• _YOUR OBJECTIVE_
Find the string "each" in the data, then copy every line where it is found.

--- GIVEN DATA ---

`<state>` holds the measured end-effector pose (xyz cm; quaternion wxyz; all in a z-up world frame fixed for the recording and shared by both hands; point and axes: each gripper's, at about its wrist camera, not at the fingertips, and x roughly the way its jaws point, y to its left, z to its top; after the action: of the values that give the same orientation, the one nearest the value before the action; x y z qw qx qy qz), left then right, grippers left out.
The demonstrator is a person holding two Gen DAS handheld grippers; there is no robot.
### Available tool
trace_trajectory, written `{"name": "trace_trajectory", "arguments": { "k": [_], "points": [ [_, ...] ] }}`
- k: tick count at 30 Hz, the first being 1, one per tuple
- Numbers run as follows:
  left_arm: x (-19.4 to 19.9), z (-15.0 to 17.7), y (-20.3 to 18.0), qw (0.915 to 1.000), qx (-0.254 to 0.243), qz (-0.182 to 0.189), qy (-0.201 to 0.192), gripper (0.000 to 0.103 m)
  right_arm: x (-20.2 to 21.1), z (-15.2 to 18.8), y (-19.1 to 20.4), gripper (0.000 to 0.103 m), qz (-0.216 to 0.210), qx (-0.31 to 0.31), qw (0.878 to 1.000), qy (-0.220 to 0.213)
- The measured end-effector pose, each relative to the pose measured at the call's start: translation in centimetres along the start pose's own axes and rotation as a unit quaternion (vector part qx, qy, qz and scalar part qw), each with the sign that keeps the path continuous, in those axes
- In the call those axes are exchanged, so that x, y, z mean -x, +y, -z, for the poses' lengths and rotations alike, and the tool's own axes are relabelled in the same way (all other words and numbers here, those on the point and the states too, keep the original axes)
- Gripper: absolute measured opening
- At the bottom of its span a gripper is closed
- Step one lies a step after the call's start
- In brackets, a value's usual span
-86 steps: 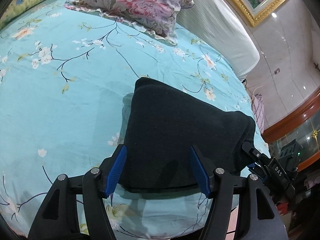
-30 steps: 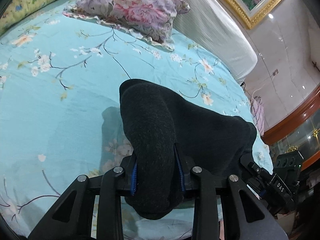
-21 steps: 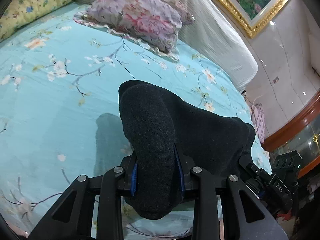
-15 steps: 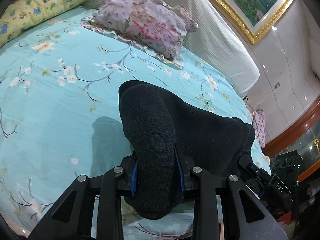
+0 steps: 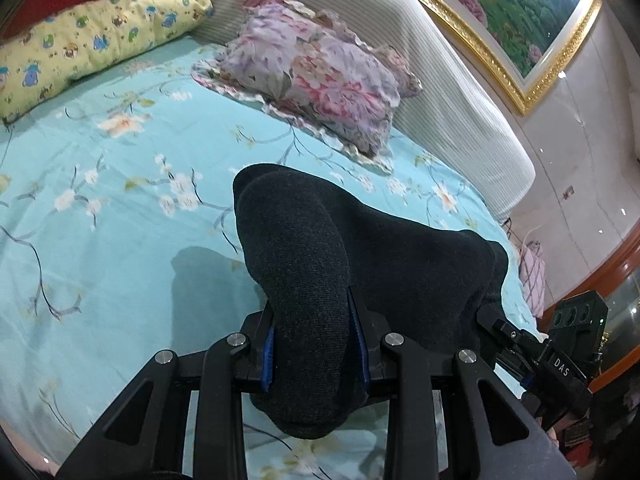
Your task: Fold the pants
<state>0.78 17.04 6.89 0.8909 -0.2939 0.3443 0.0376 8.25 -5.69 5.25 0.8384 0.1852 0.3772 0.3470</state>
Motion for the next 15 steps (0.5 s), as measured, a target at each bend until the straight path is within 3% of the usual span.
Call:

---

• _YOUR RESPONSE_
`<state>` holds the measured end-effector pose (xyz cm; quaternion wxyz; all in a z-up world frame fixed for the recording and shared by both hands; point and axes: each gripper's, at about its wrist camera, not at the fingertips, and x roughly the way its jaws point, y to its left, z to its top; after the action: of the values that give the same orientation, the one nearest the value before the action; x y z qw qx qy qz), left then right, grippers left out.
- The measured end-effector pose, each relative to the pose measured at the call's start: translation in centimetres along the start pose's own axes and rotation as a unit quaternion (vector part qx, qy, qz and scalar part qw), each with the sign that keeps the path continuous, in those axes
Motion for the next 15 steps (0.5 s), as measured, a target at each bend until the straight path is within 3% of the usual span.

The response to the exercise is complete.